Il luogo scelto come rappresaglia in seguito al celebre attacco di via Rasella, avvenuto nel 1944, ubicato lungo la via Ardeatina vicino all’incrocio con via delle Sette Chiese, è oggi divenuto un luogo storico, visitabile, a ingresso gratuito. Ma chi si appresta ad antrarvi non può sottovalutare l’importanza storica e morale che questo luogo ha nella memoria dei romani e del popolo italiano tutto.
L’armistizio dell’8 settembre 1 943, dichiarato in seguito alla resa dell’Italia di fronte alle potenze angloamericane, portò la popolazione a doversi confrontare d’improvviso con le truppe tedesche, che fino a quel momento aveva affiancato. Gli ex alleati avevano infatti occupato la penisola in diversi punti strategici e accerchiarono militarmente una Roma devastata dalla guerra. Tra le macerie dei quartieri della capitale si formarono delle organizzazioni clandestine di carattere militare con lo scopo di svolgere un’azione anti nazifascita e protettiva nei confronti della “Città Aperta”. Spesso si trattava di attentati e azioni di sabotaggio che sfociarono, il 23 marzo 1944, con l’attentato in via Rasella contro una compagnia di polizia tedesca, nel quale restarono uccisi sul colpo 26 militari, e altri 7 gravemente feriti morirono i giorni successivi. Furono 33 in totale le vittime tedesche. Il generale Malzer accorso sul posto, parlò al comando nazista di un grave attentato che si decise di vendicare, su ordine dello stesso Hitler, con la morte di 10 civili per ogni tedesco rimasto ucciso.
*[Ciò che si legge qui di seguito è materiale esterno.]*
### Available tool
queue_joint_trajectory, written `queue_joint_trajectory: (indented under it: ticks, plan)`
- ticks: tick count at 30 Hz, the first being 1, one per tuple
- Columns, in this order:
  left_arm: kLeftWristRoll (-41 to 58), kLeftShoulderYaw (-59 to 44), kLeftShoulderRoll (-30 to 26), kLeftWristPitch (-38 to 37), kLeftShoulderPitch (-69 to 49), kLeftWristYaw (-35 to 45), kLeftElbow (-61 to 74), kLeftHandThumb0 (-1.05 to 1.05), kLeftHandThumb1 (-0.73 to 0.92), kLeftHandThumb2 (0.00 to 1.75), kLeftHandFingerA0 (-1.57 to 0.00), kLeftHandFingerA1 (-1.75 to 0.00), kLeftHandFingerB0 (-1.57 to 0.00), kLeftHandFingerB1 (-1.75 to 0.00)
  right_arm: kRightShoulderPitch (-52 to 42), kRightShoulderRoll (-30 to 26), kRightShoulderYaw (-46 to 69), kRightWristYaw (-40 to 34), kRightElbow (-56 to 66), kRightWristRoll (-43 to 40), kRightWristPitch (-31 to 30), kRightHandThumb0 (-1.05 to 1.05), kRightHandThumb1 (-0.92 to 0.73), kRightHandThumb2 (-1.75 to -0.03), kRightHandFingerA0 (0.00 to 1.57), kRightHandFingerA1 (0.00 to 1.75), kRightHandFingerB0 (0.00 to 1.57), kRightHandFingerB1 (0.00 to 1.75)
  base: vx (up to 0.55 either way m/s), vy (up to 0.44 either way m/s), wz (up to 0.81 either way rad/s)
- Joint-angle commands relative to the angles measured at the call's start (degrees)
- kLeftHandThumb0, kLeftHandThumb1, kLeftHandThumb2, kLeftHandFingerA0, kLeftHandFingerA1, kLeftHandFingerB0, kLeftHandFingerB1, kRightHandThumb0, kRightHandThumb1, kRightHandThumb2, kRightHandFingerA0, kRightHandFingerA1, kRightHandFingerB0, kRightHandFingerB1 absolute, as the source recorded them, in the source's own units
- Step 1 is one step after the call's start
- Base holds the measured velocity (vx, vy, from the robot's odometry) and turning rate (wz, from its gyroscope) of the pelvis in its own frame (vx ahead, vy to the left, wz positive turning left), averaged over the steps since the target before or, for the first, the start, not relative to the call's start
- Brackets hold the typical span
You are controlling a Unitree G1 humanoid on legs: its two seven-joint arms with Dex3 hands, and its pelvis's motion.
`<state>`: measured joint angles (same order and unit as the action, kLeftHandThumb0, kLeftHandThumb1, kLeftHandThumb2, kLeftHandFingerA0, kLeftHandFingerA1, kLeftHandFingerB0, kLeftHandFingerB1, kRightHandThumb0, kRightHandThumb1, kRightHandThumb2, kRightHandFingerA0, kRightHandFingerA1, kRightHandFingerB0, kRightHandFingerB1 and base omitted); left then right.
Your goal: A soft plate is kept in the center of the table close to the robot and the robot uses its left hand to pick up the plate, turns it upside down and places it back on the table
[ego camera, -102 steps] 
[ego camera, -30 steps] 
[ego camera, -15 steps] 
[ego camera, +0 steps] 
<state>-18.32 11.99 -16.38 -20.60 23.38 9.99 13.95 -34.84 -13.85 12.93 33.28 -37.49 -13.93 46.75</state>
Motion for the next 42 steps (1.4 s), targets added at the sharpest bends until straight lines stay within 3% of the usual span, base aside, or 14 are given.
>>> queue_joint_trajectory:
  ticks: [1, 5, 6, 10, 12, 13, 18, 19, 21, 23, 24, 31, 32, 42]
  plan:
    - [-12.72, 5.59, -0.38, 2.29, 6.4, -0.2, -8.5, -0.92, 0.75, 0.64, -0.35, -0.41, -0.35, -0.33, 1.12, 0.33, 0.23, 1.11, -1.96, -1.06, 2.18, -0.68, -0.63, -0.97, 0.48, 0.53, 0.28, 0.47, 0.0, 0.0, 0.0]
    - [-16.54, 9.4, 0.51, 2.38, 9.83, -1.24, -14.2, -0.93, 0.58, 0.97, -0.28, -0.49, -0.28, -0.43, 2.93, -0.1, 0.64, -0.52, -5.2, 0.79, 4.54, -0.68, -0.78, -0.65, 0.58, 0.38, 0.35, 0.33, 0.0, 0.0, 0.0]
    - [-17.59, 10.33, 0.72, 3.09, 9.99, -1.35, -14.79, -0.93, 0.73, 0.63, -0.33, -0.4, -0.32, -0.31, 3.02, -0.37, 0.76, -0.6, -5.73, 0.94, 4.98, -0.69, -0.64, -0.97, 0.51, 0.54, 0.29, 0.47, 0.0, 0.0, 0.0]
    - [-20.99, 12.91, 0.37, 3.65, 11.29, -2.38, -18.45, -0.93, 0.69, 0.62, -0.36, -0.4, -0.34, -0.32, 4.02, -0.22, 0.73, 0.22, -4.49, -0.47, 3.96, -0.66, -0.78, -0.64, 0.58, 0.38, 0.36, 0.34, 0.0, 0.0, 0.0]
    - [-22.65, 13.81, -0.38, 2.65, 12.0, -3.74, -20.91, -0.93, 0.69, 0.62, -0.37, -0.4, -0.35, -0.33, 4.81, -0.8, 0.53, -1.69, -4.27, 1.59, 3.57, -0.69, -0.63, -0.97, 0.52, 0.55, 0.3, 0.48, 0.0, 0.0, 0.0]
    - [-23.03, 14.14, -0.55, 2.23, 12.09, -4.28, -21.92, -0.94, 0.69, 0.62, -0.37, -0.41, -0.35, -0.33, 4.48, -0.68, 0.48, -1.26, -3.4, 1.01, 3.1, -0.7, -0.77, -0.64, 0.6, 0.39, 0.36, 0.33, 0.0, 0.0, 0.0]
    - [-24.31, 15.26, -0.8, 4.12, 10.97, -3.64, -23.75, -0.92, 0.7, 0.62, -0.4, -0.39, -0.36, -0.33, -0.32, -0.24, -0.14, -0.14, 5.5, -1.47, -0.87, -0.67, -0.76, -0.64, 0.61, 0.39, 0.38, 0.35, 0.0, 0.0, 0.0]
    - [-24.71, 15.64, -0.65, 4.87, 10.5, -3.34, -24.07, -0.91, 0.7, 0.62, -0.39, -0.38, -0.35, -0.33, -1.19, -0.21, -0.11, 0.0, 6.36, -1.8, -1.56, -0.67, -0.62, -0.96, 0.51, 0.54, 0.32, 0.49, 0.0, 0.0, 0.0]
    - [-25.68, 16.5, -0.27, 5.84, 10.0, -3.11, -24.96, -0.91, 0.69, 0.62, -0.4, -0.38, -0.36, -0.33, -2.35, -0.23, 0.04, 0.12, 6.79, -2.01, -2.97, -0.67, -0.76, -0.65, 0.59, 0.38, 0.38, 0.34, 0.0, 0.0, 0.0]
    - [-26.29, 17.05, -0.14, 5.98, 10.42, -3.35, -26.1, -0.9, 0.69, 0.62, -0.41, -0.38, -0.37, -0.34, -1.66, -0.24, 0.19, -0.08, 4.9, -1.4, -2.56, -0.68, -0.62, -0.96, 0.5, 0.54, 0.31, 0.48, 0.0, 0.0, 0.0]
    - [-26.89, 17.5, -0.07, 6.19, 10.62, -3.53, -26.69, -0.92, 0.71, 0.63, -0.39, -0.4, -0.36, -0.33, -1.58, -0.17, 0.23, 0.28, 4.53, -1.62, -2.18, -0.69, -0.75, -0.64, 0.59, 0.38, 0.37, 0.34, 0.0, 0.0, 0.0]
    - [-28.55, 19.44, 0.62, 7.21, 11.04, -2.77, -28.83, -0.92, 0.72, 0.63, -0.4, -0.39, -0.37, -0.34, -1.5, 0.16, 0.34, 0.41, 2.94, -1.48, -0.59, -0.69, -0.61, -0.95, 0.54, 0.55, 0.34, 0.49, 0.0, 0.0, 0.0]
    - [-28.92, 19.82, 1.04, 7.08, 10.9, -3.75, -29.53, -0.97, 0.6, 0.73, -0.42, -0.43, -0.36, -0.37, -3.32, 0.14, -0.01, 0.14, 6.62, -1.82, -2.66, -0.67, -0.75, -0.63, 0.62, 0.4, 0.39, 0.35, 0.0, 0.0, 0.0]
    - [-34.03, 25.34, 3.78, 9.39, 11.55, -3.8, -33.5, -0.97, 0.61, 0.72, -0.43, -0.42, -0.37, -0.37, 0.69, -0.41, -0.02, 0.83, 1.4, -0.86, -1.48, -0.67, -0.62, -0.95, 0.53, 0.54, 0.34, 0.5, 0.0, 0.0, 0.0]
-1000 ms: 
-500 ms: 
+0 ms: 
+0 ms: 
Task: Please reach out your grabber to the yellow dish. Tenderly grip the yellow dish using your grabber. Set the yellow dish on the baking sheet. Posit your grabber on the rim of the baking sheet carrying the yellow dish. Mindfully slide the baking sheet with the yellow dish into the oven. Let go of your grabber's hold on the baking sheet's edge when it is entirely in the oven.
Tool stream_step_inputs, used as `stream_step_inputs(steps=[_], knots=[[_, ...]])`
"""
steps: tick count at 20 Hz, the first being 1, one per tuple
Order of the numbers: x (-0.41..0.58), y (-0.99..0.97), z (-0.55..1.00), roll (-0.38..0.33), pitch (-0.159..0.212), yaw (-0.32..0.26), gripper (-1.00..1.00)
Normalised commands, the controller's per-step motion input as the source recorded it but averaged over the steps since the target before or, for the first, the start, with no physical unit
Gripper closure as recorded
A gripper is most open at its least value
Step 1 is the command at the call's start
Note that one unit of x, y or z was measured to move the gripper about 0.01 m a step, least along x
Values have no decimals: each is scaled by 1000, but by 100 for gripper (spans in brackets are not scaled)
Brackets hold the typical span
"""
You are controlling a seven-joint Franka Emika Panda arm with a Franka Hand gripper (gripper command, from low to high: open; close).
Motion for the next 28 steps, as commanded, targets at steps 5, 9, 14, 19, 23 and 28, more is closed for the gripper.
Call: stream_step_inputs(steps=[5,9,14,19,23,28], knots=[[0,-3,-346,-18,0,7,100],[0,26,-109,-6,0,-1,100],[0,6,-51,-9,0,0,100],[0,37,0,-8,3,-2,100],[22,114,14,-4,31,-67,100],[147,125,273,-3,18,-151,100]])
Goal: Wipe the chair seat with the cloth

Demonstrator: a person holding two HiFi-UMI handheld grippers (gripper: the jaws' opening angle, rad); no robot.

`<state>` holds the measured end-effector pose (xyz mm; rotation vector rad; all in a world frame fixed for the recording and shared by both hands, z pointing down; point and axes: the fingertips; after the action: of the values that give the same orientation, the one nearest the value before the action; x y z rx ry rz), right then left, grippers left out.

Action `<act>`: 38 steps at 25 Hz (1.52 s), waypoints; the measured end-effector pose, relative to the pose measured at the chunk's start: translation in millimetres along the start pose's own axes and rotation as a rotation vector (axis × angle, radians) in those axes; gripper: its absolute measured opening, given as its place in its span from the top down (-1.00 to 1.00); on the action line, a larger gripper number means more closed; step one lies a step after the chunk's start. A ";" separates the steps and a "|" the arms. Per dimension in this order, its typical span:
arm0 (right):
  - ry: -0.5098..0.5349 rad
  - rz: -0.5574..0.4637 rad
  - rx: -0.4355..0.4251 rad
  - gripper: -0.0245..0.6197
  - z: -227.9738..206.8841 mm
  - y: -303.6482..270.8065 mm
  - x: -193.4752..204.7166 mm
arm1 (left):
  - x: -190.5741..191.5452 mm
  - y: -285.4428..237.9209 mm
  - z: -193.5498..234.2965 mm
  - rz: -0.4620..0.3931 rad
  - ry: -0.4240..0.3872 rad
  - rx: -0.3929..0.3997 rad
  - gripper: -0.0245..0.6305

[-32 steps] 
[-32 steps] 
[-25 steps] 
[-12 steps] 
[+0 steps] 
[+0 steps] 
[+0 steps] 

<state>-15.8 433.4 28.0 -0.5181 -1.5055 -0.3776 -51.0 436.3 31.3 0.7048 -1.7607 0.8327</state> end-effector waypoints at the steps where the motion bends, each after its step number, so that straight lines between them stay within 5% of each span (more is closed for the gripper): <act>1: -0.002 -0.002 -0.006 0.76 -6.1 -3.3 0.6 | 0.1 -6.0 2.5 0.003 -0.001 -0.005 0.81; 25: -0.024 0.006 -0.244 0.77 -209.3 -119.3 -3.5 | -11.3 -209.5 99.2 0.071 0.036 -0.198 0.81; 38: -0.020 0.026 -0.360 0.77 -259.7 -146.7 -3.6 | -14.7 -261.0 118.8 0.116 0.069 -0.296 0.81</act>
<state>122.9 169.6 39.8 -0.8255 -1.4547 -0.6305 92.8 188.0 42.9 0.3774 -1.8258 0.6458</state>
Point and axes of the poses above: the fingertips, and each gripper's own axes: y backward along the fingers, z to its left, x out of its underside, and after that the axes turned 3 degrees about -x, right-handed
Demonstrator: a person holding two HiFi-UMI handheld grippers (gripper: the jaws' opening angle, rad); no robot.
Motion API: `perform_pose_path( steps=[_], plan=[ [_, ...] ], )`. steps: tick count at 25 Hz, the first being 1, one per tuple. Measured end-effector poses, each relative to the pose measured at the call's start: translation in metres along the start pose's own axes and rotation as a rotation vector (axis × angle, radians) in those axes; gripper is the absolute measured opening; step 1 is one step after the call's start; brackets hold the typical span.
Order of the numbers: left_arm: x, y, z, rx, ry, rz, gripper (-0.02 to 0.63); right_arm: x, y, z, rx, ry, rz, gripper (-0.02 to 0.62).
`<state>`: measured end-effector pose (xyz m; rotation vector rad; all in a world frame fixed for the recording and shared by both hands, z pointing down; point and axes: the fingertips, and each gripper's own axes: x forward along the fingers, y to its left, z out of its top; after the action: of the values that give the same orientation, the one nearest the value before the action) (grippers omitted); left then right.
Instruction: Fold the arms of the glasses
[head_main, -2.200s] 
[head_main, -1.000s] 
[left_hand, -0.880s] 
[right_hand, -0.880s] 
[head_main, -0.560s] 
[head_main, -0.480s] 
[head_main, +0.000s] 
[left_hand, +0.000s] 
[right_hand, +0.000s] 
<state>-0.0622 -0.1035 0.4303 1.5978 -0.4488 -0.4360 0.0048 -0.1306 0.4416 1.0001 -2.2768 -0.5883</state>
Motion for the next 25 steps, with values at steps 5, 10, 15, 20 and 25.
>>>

Il massacro venne organizzato dal comandante Kappler, che raccolse 335 persone (alla lista vennero aggiunte cinque persone per errore) tra partigiani, ebrei, detenuti, condannati a morte. Il giorno 24 marzo 1944, 335 civili furono brutalmente fucilati, e i cadaveri ammassati sotto le cave di pozzolana di via Ardeatina, che vennero poi fatte esplodere dalle mine per camuffare le prove di tale terribile eccidio.
Nel 1949 venne inaugurato il solenne Sacrario delle Fosse Ardeatine, dopo l’indizione di un bando pubblico da parte del comune di Roma, per il quale vinsero ex equo due progetti che vennero realizzati in modo congiunto dagli architetti Nello Aprile, Mario Fiorentini, Giuseppe Perugini.
Si entra nel piazzale antistante le cave attraverso l’imponente cancello in bronzo realizzato dallo scultore Mirko Baldassella: una grosso filo spintato intrecciato, sul quale si apre una porticina che quasi costringe ad abbassarsi per entrare. Sovrasta la monumentale scultura in travertino dei Martiri di Francesco Coccia: un giovane, un adulto e un anziano uniti nella sofferenza del martirio.
Le grotte conservano ancora l’assetto originario, con i due grandi squarci in alto lasciati dallo scoppio delle mine che dovevano ostruire l’accesso al luogo dell’orrore. Camminando tra i cunicoli non si può che osservare il silenzio che guida fino al fondo, dove un cancello delimita il punto esatto in cui vennero ritrovati i corpi ammassati, tre mesi dopo l’esecuzione.
Uscendo dalle grotte si entra nel Mausoleo: una grande aula coperta da un soffitto che lascia penetrare un sottile fascio di luce lungo tutto il perimetro, come fosse una lama. 336 identiche bare in granito, disposte su 7 file parallele raccolgono tutte le salme, di cui 12 non sono state identificate; la prima bara è simbolicamente dedicata a tutti i caduti per la lotta contro il nazifascismo.
Alle spalle del Mausoleo è visitabile il Museo, realizzato su pianta ottagonale, dove sono esposti documenti e fotografie che illustrano le giornate della resistenza, dall’Armistizio dell’8 settembre 1943 alla Liberazione del 1944. Le pareti sono dominate da tre grandi opere: il dipinto di Corrado Cagli e il bassorilievo di Renato Guttuso, che rappresentano l’oppressione e l’ammasso confuso dei corpi senza vita; il dipinto di Carlo Levi ispirato alla liberazione dopo il terrore.
Non si tratta del Colosseo, né di San Pietro o dei Fori Imperiali, ma l’emozione e la suggestione che questo luogo provoca non è sicuramente di minore entità.